Health information technology is some of the best medicine
we have. We have taken several steps in the past few years in
the Department in order to really start moving down the
football field toward a touchdown for medical technology. We
have now demanded bar coding on medicines to prevent medical
errors. Can you imagine that until a couple years ago we didn't
have any rules on bar coding of medicines in America? Our
groceries, any time you go into a store right now, you go
through a grocery store, they swipe all the groceries. Don't
you think it is much more importantly to have that kind of
technology for pharmacists and for drugs? That is what we are
doing, finally.
We have adopted standards for the electronic exchange of
medical information. We didn't have standards in this field.
Now we have 20 out of the 24 domains in which we have reached
unanimous consent for standards. We have licensed a
standardized lexicon of diagnosis and treatments called SNOMED.
We paid for this through the Department, $14 million. We have
got it licensed. We are now allowing it free of charge to
hospitals and clinics and to technology companies to put it in
their software.
In April, President Bush identified health as one of the
most important technology areas for America's future. He said
that within 10 years we should have electronic health records
for most Americans. I absolutely believe and know that we can
do it a lot sooner, evidenced yesterday by the fact that 2,300
people from all over this country came to Washington, D.C. to
talk about this subject and how we can do it much faster.
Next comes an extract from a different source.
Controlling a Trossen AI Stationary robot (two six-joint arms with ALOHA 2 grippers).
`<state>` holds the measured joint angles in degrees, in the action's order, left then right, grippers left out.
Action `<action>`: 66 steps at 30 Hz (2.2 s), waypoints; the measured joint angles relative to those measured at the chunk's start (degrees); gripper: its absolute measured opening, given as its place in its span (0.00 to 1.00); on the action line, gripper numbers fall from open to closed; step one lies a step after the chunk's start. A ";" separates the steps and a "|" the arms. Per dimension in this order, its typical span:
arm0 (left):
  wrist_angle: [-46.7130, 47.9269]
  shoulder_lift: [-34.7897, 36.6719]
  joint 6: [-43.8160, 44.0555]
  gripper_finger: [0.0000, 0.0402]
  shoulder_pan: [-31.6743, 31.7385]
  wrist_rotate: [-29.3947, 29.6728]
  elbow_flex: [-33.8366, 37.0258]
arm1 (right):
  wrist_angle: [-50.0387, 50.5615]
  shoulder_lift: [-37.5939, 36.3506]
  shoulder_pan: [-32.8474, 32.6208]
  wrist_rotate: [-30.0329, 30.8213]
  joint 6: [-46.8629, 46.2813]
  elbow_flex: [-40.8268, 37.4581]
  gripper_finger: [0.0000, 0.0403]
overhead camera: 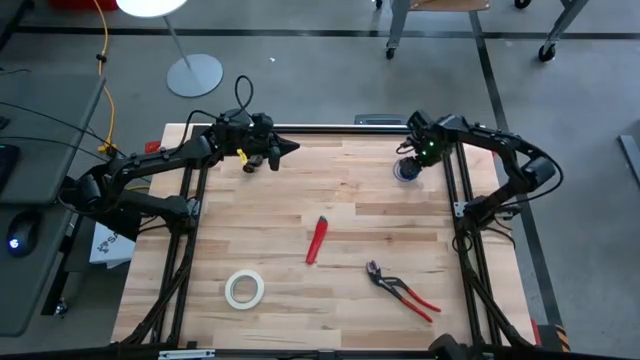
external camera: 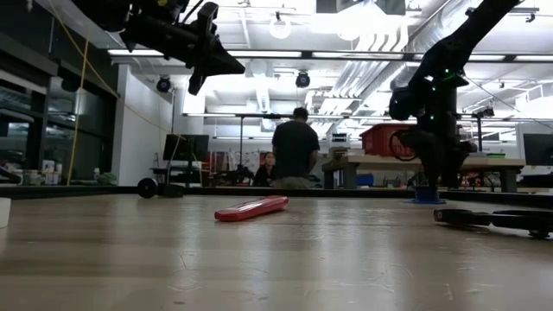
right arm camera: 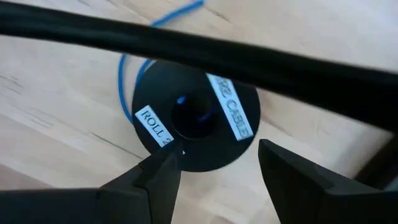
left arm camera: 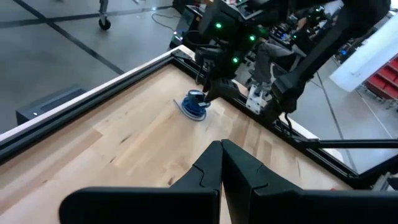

Yesterday, my Department released a framework for strategic
action, and it is called here, ``The Decade of Health
Information Technology,'' and it is a very good report, and we
are very happy with it, because it sets out the guidelines, how
we get there, how we make the touchdown. We set out four
achieving overarching goals for the health information
technology effort. We need to bring these information tools
directly to each point of care.
Some private initiatives are already underway in
Indianapolis and Santa Barbara. Indianapolis and Santa Barbara
are far ahead of the other ones as far as developing
synchronized communication systems that can talk to one
another, interoperability between those differing clinics. But
we need them in all clinical settings across America. We need
to then interconnect all these clinical settings across
America.
We need to allow patients to become informed consumers and
participants in their care. We call this aspect the personal
health record. We want to be able to allow individuals--we're
setting up a portal in Indianapolis for the first time for
Medicare people to call in. We are going to have that set up in
order to get their records, be able to have somebody determine
their records.
I don't know if you have ever seen the explanation of
benefits. I don't know if any of you have ever taken care of
somebody on Medicare that has been in the hospital. They send
you an explanation of benefits. I used to be a lawyer
practicing and people would bring boxes of these in. Nobody
could understand them, nobody can decipher them, nobody knows
what they mean. And so we are changing that, and we are putting
in for the first time a demonstration program in Indianapolis
so that you are going to be able to call in and get a simple
explanation of what the doctors and what the hospital did for
you and what the costs are. It is a giant step forward, and we
are hoping that this will become uniform across America so that
a patient and all their doctors will be able to see the data
that the others have entered.
This is going to ensure that treatment and diagnosis
decisions can be informed decisions. If you turn up in the
emergency room, the staff can see not only that you have
diabetes but what your blood sugar was the last time you
checked it. Now, this is very important for somebody that is
diabetic that ends up in the emergency room, and this is just
common knowledge, common information. The technology is there
to give it.
Right now in America, we have upwards to 98,000 people die
each year from medical mistakes. Most of those could be changed
and completely stopped by new technology, and now it seems to
me that is a huge cost to America and to the health care system
to have that kind of mistakes in the health care delivery
system. We need to improve population health and research with
information technology. Health information electronic form and
without personal identification can help us measure quality of
care and respond much more quickly to disease outbreaks.
We are also doing something else, members of the committee.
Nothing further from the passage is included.